Sunday, May 29, 2011

Hacking the Promise SmartStor NS4600

I had success exploiting the MLDonkey hack to get telnet access working for the admin account, but had to repeat the commands every time I wanted telnet access which became a pain (especially since I don't leave BitTorrent running)

I spent a little time digging into how this box works and added some notes below, but for those who just want to enable telnet for good, skip down to 'The Script' section.

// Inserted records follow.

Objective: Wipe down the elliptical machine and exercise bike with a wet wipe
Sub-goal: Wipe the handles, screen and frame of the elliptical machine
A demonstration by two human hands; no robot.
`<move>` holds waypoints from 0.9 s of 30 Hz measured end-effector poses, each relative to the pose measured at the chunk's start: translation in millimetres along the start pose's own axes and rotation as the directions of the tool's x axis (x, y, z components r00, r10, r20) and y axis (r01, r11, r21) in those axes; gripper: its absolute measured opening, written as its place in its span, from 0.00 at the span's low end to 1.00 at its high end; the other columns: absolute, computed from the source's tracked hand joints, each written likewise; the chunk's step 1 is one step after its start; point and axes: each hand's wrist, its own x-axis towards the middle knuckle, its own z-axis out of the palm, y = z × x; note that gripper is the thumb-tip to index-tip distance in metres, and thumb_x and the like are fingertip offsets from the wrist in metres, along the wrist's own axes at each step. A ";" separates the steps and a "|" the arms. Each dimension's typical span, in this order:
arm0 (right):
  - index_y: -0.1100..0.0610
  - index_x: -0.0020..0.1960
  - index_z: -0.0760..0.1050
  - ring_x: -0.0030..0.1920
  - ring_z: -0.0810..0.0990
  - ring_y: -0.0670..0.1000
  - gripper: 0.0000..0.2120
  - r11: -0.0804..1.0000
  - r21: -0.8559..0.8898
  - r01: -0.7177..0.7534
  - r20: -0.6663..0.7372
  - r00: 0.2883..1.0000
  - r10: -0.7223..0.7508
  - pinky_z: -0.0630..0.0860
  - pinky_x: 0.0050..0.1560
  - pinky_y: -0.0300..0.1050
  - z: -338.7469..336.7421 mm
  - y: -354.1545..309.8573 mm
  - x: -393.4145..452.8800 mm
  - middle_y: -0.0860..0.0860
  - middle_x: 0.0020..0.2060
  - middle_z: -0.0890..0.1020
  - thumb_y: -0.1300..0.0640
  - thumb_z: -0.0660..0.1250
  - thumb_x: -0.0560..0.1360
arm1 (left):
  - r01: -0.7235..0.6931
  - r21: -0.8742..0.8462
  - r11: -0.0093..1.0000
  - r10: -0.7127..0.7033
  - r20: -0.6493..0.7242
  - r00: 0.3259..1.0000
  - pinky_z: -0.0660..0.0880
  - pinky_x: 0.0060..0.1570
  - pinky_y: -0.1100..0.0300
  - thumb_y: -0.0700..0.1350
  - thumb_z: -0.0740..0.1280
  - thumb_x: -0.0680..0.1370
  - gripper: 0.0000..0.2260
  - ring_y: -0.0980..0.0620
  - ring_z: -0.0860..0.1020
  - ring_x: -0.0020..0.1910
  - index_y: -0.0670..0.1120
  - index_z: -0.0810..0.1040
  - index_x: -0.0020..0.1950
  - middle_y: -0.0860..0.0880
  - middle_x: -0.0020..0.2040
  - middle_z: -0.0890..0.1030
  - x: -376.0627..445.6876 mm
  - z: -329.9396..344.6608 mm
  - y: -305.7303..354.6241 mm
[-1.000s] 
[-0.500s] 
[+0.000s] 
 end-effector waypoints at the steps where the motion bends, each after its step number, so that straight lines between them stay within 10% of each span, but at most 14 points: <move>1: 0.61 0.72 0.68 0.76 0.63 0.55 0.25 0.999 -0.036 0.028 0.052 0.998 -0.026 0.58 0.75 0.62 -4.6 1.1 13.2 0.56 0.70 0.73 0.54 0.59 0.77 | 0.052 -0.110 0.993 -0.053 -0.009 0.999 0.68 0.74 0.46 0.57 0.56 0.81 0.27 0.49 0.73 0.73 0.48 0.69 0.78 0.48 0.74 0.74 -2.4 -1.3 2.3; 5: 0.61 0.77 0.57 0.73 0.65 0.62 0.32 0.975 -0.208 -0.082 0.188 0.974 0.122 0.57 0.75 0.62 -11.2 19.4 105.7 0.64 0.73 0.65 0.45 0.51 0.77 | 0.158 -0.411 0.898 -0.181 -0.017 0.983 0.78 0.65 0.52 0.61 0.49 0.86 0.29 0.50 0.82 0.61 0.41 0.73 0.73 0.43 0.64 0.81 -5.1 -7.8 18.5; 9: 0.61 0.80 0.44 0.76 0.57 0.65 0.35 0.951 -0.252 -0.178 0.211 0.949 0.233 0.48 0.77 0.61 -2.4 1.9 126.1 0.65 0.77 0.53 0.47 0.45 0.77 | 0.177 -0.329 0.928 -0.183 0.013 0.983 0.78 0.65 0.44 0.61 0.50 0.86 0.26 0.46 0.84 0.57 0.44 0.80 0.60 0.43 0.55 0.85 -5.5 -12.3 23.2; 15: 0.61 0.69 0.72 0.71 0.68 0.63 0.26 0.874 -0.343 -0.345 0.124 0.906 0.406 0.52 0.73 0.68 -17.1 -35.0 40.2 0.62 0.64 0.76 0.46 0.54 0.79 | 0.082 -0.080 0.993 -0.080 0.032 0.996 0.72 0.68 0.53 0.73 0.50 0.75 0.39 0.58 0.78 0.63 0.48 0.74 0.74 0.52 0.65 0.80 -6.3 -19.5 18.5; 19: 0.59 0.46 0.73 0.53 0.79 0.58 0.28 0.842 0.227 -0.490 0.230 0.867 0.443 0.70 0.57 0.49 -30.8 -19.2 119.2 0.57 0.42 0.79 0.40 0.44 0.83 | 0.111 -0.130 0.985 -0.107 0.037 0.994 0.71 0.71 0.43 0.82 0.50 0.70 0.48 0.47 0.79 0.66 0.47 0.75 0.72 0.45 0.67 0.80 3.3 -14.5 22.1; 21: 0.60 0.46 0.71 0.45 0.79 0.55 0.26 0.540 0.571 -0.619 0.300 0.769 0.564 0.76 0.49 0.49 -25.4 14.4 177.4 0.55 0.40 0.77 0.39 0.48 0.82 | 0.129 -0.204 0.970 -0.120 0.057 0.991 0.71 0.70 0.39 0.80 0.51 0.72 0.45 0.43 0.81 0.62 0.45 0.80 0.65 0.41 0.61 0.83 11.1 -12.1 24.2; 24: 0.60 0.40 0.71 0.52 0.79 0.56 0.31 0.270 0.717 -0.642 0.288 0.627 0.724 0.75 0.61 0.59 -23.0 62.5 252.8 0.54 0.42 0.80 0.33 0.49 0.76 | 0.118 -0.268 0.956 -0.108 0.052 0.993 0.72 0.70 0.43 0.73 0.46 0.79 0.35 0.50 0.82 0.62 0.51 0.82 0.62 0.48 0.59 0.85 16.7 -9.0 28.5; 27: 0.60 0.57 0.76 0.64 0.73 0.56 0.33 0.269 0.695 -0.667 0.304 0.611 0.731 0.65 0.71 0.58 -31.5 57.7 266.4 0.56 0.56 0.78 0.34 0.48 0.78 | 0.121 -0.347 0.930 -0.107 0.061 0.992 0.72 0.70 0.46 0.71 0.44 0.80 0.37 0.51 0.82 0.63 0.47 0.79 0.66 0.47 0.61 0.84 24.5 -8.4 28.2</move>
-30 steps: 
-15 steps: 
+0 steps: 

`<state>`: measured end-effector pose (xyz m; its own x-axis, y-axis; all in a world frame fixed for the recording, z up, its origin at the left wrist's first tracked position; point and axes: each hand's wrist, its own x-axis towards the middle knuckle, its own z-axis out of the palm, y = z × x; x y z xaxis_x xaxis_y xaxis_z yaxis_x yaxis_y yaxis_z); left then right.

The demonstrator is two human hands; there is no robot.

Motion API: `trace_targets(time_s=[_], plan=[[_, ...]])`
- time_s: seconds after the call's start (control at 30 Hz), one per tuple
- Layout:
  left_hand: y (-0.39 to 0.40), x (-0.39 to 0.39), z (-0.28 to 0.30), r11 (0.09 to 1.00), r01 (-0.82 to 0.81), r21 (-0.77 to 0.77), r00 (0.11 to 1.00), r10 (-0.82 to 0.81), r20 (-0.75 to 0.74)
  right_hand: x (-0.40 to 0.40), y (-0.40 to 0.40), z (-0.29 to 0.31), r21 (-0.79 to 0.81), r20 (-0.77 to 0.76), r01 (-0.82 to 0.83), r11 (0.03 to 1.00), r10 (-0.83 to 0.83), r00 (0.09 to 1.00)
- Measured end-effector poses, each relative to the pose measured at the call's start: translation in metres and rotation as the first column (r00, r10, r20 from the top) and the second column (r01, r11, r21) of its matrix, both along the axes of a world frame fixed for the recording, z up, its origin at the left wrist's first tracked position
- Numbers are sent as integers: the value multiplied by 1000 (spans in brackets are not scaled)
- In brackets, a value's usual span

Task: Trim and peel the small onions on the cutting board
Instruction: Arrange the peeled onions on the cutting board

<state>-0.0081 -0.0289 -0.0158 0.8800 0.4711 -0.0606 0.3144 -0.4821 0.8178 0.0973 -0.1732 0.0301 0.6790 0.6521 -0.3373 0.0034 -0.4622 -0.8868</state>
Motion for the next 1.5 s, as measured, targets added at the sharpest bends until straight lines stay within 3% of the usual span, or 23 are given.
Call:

Disclaimer: if you change things on your NAS you have the very real chance of turning it into a bookend.  This will definitely void your warranty from Promise, so use at your own risk!  


The Details
This box had three flash memory devices:

/dev/mtdblock4
Is a flash device which contains a file named usr_sqfs.  This file contains a squashfs loopback filesystem.  This file gets mounted read-only at /usr and contains the /usr/sbin/chkhttpd shell script which rewrites /etc/telnet.user.  This script get run every minute as a cron job and is why the telnet.user keeps getting disabled.

/dev/mtdblock6
Is also a flash device which contains a file named app_sqfs.  This file gets mounted read-only at /promise.  This directory looks to contain mostly the webapp for system configuration and other apps -- not real interesting for the goal of permanently enabling telnet.

/dev/mtdblock5  
Is yet another flash device that gets mounted directly to /dev and is read-write.  Files from here overwrite files in /etc and /usr on boot. This is definitely interesting.

The Idea
Since we can't change /usr/sbin/chkhttpd directly, the plan is to utilize cron to help us undo the telnet restrictions.  We do this by placing a script somewhere on the filesystem and modifying /data/usr/crontab (which is on the writable flash drive) to run our script right after the /usr/sbin/chkhttp script is run.

The Script 
This creates an executable script to enable telnet access to the admin user.  Cut & paste this script into your telnet terminal. This will add the admin_telnet.sh script to your filesystem. Then add the following line to /data/etc/crontab:

* * * * *       root    /VOLUME1/homes/admin/etc/cron.d/admin_telnet.sh >/dev/null 2>/dev/null

After the chkhttpd line.  This will ensure the script when needed.  To test, reboot your NAS and verify that telnet is still enabled. 

Good luck!

2 comments:

Expectation said...

Since we can replace the /etc/crontab of ns4600, it might be a good idea to just modify the crontab to run our own chkhttp.

Such as:
1. cp /usr/sbin/chkhttp /VOLUME1/homes/admin/chkhttp
2. remove the /etc/telnet.user statements in /VOLUME1/homes/admin/chkhttp
------
#open(OUT,">/etc/telnet.user");
#print OUT "root\n";
#print OUT "engmode\n";
#close(OUT);
------
3. run our chkhttp, instead of the original, in crontab
#* * * * * root /usr/sbin/chkhttpd >/dev/null 2>/dev/null
* * * * * root /VOLUME1/homes/admin/chkhttpd >/dev/null 2>/dev/null

It's done!

Anonymous said...

I found a more straight forward way to do this.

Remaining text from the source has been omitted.